I received that tabletop lighting tent (Tenga version) and, all things considered, I can't complain about the quality v value. Not the super greatest, but adequate. I noticed on the thread there was a concern about the lights that were included, not being of any use.
Two questions:
Is the placement of the lights critical? I see most tents have the light(s) placed on the sides projecting through them. I'm assuming this is to diffuse them. The instruction sheet that came with the setup shows the lights placed directly in front of the tent. Which is preferred?

If I purchase 2 gooseneck lamps for projecting through the sides, is there a specific wattage/kind of bulb I need to purchase?
Sorry, I'm not a photography buff as you can determine by my questions.
Just want to take some simple, good quality photos.
Thanks for any help.


----------



## oneptbuk (Oct 5, 2012)

Typically, the tent will diffuse the light pretty good no matter where it is located.  It is often easier to place the lights to either side for good balance, but a little trial and error with the actual images will help determine.  I have a square box that I use and I place one strobe on either side.  The material and background will also help determine the best place for the lights.  You may have to move the lights slightly for very shiny objects to avoid direct reflections. 
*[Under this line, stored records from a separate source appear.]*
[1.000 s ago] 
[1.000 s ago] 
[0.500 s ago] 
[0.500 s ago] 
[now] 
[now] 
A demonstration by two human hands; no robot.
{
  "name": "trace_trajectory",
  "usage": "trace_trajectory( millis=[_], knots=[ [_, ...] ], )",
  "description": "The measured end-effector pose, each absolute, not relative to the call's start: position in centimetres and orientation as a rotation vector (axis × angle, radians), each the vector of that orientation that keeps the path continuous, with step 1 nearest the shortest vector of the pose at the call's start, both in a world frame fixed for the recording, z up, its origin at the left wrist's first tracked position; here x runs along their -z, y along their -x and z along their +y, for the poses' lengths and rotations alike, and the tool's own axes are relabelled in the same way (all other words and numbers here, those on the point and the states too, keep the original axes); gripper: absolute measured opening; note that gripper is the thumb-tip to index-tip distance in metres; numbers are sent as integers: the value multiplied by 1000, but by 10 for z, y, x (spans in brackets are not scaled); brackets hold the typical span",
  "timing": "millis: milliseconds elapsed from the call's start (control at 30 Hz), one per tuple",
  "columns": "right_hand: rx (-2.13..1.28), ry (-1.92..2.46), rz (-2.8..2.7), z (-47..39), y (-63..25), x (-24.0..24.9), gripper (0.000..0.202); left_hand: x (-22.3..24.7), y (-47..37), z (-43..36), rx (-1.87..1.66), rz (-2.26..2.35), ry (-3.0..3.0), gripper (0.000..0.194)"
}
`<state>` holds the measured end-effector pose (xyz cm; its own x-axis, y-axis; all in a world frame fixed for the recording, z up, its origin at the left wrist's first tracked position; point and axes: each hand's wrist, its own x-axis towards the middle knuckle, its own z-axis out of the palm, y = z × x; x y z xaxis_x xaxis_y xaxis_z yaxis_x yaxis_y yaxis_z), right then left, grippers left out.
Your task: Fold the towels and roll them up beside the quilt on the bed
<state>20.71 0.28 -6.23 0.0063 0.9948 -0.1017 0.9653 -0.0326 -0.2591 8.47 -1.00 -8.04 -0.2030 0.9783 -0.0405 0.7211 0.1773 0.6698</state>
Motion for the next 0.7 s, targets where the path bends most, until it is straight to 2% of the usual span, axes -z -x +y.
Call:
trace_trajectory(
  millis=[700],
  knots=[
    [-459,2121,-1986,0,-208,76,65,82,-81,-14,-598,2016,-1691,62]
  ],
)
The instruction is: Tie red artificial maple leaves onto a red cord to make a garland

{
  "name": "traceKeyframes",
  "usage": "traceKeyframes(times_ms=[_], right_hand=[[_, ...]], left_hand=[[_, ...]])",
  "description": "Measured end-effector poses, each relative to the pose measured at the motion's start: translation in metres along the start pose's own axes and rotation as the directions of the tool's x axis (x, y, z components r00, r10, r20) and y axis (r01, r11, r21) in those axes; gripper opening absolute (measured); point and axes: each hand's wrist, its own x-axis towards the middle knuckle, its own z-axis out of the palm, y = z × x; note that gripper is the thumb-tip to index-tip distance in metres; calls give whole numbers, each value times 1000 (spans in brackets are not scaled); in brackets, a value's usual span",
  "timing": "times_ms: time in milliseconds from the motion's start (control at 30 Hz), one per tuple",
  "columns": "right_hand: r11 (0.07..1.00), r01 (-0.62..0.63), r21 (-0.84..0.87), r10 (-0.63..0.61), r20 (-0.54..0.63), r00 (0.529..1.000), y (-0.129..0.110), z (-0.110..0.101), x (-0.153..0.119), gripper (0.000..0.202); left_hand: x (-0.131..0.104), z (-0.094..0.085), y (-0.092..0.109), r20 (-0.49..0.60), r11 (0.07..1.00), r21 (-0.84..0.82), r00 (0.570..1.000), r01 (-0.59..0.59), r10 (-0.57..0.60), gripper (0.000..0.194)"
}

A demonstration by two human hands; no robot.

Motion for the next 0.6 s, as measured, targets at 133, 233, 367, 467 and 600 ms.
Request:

You can use plain 'ole shop lights from Home Depot if you like, anything really that sheds light can work.  Try to avoid those sterile flourescent bulbs though as they can play havoc on the camera's white balance.   

Good luck!


----------



## kooster (Oct 6, 2012)

Thanks Dave. I appreciate your advice.


----------



## azamiryou (Oct 6, 2012)

One thing to add, you usually want multiple light sources, so 2 or 3 lamps. Make sure the bulbs are color-matched (color temperature) between all the lamps! You'll never get a good color balance if one is blue-ish and another is yellow-ish. Easiest way to be sure is to use identical bulbs in all the lamps.

Move the lights around to see how you like different effects. One coming in from the front (not being diffused) will cast harsh shadows; lights coming through the side/top of the tent cast diffuse shadows, which is generally preferred. I use one light on the top and one on the right side, both near the front of the tent so that the side facing the camera is more lit. I don't hesitate to move them if one is causing an undesirable glare.


----------



## alphageek (Oct 6, 2012)

azamiryou said:


> One thing to add, you usually want multiple light sources, so 2 or 3 lamps. Make sure the bulbs are color-matched (color temperature) between all the lamps! You'll never get a good color balance if one is blue-ish and another is yellow-ish. Easiest way to be sure is to use identical bulbs in all the lamps.
> 
> Move the lights around to see how you like different effects. One coming in from the front (not being diffused) will cast harsh shadows; lights coming through the side/top of the tent cast diffuse shadows, which is generally preferred. I use one light on the top and one on the right side, both near the front of the tent so that the side facing the camera is more lit. I don't hesitate to move them if one is causing an undesirable glare.



I couldn't agree more with this... Exactly the advise I'd give!


----------



## kooster (Oct 7, 2012)

Thank you very much for the excellent advice.
Can't wait to give it a try.


----------